=== Begin Enclosure ===

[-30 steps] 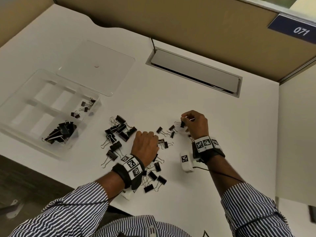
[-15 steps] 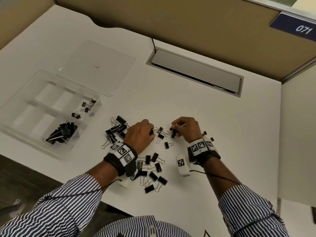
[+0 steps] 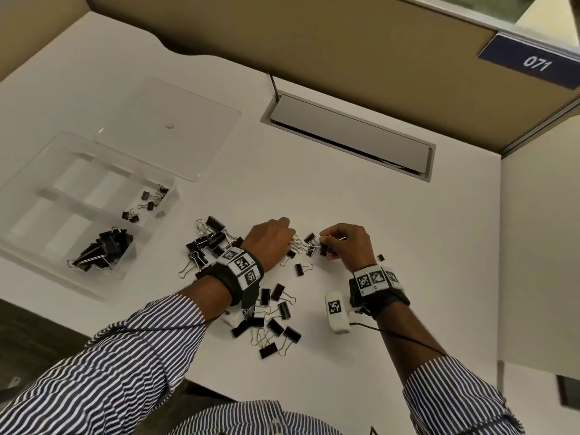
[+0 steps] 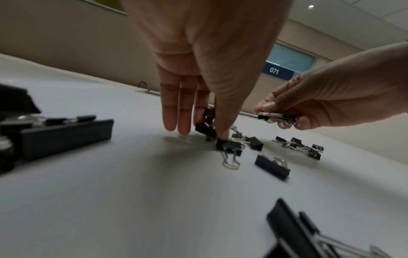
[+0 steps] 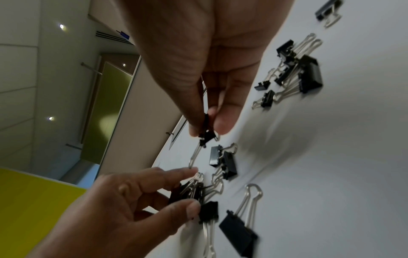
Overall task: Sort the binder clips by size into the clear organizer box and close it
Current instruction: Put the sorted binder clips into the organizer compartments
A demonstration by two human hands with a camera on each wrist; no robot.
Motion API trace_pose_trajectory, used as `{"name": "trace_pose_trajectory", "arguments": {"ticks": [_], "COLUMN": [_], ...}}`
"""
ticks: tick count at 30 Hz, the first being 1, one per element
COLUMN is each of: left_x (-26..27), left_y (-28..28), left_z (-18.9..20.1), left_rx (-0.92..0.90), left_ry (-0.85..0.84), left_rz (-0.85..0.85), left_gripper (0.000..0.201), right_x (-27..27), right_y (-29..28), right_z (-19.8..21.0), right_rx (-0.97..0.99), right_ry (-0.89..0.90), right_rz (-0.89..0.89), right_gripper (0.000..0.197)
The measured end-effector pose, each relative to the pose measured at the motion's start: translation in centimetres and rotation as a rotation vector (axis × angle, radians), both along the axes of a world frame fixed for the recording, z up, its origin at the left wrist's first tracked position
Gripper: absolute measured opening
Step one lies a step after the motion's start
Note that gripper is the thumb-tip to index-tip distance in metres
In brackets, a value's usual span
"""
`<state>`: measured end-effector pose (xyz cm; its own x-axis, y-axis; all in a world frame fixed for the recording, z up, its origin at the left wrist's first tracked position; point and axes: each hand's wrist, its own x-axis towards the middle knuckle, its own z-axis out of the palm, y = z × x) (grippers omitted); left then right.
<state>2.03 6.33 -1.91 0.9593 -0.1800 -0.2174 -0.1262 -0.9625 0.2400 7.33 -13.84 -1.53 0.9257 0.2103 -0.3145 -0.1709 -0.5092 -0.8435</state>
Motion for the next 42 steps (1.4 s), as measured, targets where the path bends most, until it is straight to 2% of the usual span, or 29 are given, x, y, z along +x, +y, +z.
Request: {"name": "trace_pose_trajectory", "arguments": {"ticks": [5, 12, 15, 21, 26, 33, 37, 42], "left_x": [0.8, 2.1, 1.9, 1.0, -0.3, -2.6, -3.8, -5.4], "left_y": [0.0, 0.6, 1.0, 2.1, 3.9, 6.0, 7.5, 11.6], "left_z": [0.2, 1.1, 0.8, 0.8, 1.1, 2.4, 3.6, 5.9], "left_rx": [-0.01, -0.138, -0.171, -0.253, -0.459, -0.895, -1.028, -1.162], "left_ry": [-0.001, 0.075, 0.049, -0.013, -0.017, 0.08, 0.099, 0.055], "left_rz": [-0.005, 0.253, 0.377, 0.487, 0.668, 0.886, 0.926, 0.944], "left_gripper": [0.018, 0.015, 0.011, 0.02, 0.028, 0.025, 0.027, 0.028], "right_x": [-0.5, -1.0, -1.2, -1.3, -1.3, -1.8, -1.9, -2.2], "right_y": [0.3, 0.7, 0.7, 0.6, 1.0, 3.2, 5.6, 11.4], "right_z": [-0.1, 0.3, 0.4, 0.7, 1.0, 1.9, 3.1, 4.9], "right_rx": [-0.003, 0.001, 0.001, -0.01, 0.001, 0.057, 0.11, 0.211], "right_ry": [0.002, 0.0, -0.001, -0.031, -0.037, -0.011, 0.007, 0.03], "right_rz": [0.009, 0.029, 0.03, 0.05, 0.057, 0.085, 0.085, 0.104], "right_gripper": [0.003, 0.007, 0.008, 0.012, 0.017, 0.002, 0.005, 0.002]}}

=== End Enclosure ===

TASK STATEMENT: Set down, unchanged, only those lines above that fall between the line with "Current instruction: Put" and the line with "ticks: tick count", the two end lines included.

RESULT OF THIS TASK:
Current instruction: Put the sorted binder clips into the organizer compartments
A demonstration by two human hands with a camera on each wrist; no robot.
Motion API trace_pose_trajectory, used as `{"name": "trace_pose_trajectory", "arguments": {"ticks": [_], "COLUMN": [_], ...}}`
"""
ticks: tick count at 30 Hz, the first being 1, one per element

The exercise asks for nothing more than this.